I asked to see a town which had only recently been reached by the relief effort. Bardera, a city of 8,000 swelled by 10,000 villagers and nomads from the bush in search of food, sits on the banks of the Juba River in the south. It serves as an important center of Islamic meditation and teaching. I ask our hosts to set up meetings with the Imams at the Koranic schools so I can enlist their support for the relief effort and for peace. The expatriates and Somalis refuse because they are physically located o n the other side of the Juba River, which is controlled by General Morgan, another warlord and son-in-law of ousted dictator Siad Barre. He's an adversary of General Aideed, whose base of operations is in the town. Crossing the river is quite dangerous.

The whole countryside is sand, strewn with leafless shrubs and the ubiquitous camels. Most of the relief officers have been here no more than three weeks. We are all shocked at the conditions. Most of the children in the feeding centers won't survive; the deadly process of starvation is too far advanced now to be arrested. They can't hold down the food they are eating. I fear there are undiscovered towns like Bardera all across southern Somalia.

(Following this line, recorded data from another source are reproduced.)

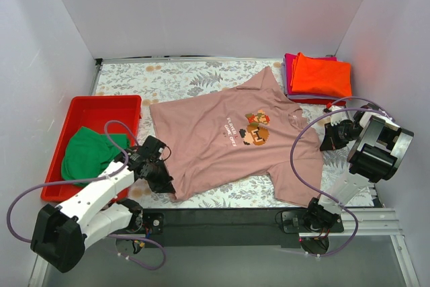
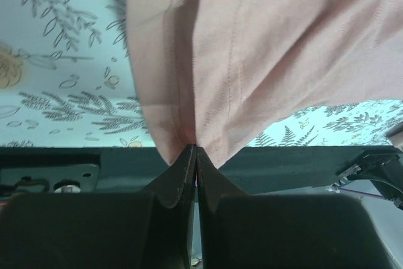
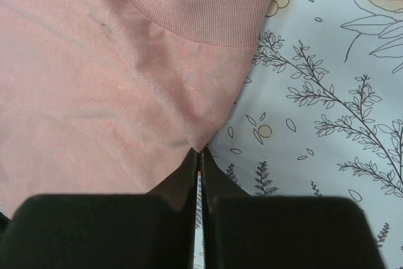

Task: Fold and stack the t-shirts
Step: Flatten the tshirt out

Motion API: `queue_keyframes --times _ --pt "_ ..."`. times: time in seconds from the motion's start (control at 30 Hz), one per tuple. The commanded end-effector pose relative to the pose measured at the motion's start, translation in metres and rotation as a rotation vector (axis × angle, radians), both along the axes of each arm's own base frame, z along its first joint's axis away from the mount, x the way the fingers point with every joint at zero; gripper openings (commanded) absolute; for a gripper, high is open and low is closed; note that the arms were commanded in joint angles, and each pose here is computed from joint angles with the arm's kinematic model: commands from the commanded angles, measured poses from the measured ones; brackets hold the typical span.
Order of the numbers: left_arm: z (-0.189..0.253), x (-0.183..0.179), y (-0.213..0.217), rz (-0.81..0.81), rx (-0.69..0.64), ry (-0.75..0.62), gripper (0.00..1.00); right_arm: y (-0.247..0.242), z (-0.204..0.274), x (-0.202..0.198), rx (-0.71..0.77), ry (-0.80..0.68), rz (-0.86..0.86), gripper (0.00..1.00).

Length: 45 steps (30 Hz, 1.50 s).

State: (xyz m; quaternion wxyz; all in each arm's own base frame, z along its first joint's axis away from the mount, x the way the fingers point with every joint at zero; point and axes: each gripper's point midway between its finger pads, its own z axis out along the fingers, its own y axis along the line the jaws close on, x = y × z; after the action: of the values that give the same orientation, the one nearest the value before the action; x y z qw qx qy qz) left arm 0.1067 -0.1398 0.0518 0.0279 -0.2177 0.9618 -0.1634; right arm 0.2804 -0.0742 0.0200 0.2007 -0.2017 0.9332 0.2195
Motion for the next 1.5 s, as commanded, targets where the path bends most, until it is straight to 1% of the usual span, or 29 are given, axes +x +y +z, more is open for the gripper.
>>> queue_keyframes --times 0.0,0.37,0.47,0.63,0.83,1.0,1.1,1.13,1.17,1.2,1.23,1.27,1.3,1.33,1.37,1.4,1.43,1.47 --pt "0.009 -0.01 0.008 0.031 0.021 0.014 0.0 -0.001 0.018 0.006 0.003 -0.046 0.004 0.01" --pt "0.032 -0.013 0.02 0.034 0.093 0.034 0.0 -0.015 0.025 0.007 -0.038 -0.066 -0.016 0.01" --pt "0.04 -0.018 0.017 0.029 0.066 0.04 0.0 -0.022 0.029 0.007 -0.063 -0.078 -0.022 0.01" --pt "0.047 -0.022 0.021 0.029 0.078 0.048 0.0 -0.037 0.04 0.007 -0.108 -0.109 -0.043 0.01" --pt "0.051 -0.035 0.022 0.007 0.07 0.098 0.0 -0.049 0.048 -0.002 -0.169 -0.127 -0.039 0.01" --pt "0.053 -0.044 0.019 -0.021 0.039 0.121 0.0 -0.049 0.045 -0.009 -0.178 -0.12 -0.027 0.01" --pt "0.061 -0.04 0.014 -0.034 0.0 0.083 0.0 -0.044 0.041 -0.016 -0.165 -0.113 -0.001 0.01" --pt "0.066 -0.036 0.01 -0.039 -0.023 0.058 0.02 -0.041 0.039 -0.019 -0.154 -0.101 0.007 0.03" --pt "0.078 -0.023 0.002 -0.041 -0.062 -0.014 0.06 -0.039 0.037 -0.022 -0.153 -0.096 0.025 0.06" --pt "0.083 -0.016 -0.002 -0.05 -0.082 -0.055 0.1 -0.038 0.036 -0.024 -0.149 -0.09 0.029 0.15" --pt "0.088 -0.009 -0.006 -0.064 -0.102 -0.091 0.17 -0.038 0.036 -0.027 -0.149 -0.081 0.034 0.23" --pt "0.092 0.007 -0.013 -0.073 -0.115 -0.143 0.25 -0.037 0.036 -0.027 -0.149 -0.083 0.042 0.28" --pt "0.095 0.016 -0.015 -0.086 -0.113 -0.177 0.29 -0.038 0.037 -0.027 -0.151 -0.084 0.045 0.37" --pt "0.093 0.026 -0.016 -0.102 -0.092 -0.203 0.37 -0.037 0.039 -0.026 -0.148 -0.089 0.046 0.39" --pt "0.092 0.044 -0.017 -0.107 -0.067 -0.26 0.4 -0.037 0.041 -0.025 -0.145 -0.096 0.045 0.41" --pt "0.086 0.058 -0.02 -0.123 -0.035 -0.258 0.45 -0.038 0.047 -0.021 -0.147 -0.112 0.043 0.43" --pt "0.082 0.069 -0.021 -0.152 -0.01 -0.284 0.49 -0.035 0.051 -0.018 -0.133 -0.129 0.042 0.43" --pt "0.081 0.089 -0.02 -0.145 0.031 -0.337 0.53 -0.035 0.055 -0.016 -0.127 -0.136 0.039 0.44"
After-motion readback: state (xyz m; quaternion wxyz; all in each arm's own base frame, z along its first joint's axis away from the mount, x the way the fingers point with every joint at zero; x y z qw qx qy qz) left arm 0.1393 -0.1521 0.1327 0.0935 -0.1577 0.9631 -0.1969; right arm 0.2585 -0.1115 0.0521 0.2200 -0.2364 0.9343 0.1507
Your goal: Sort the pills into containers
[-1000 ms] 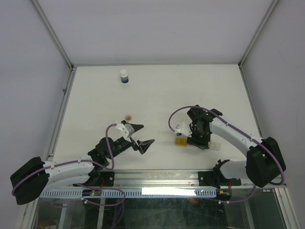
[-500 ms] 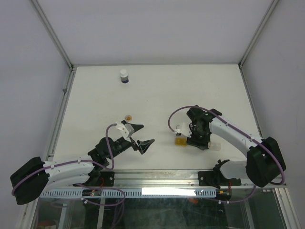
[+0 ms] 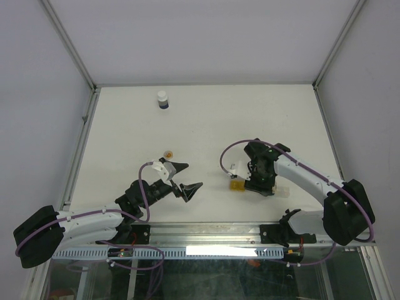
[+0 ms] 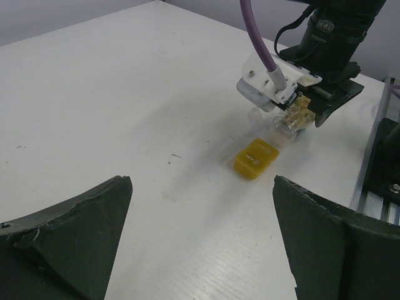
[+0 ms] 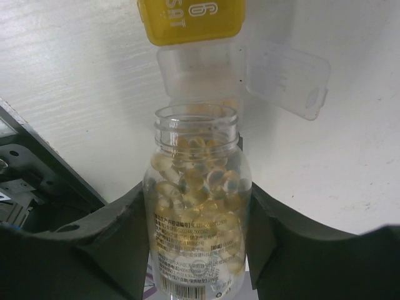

Forty-five people die each day in this small town from starvation and from dysentery caused by the polluted water from the Juba River. The wells are so low from the drought they have become saline. Roy Williams of the International Rescue Committee, which specializes in water and sanitation, and Bill Garvelink, director of the USAID team running the US government relief effort in Somalia, make plans to begin immediate construction of a simple sand filter system to clean the river water, and of latrines t o properly dispose of human waste.

Somalia is the worst humanitarian disaster in the world. The crisis is also complex and intractable: Civil society in even the most elemental sense has collapsed; anarchy prevails.

But there are signs of hope: The UN troops are arriving, crops are sporadically being planted, the deadly migrations have slowed, the PVOs are arriving in force, the UN is being energized, and the US-led airlift is getting food to remote areas.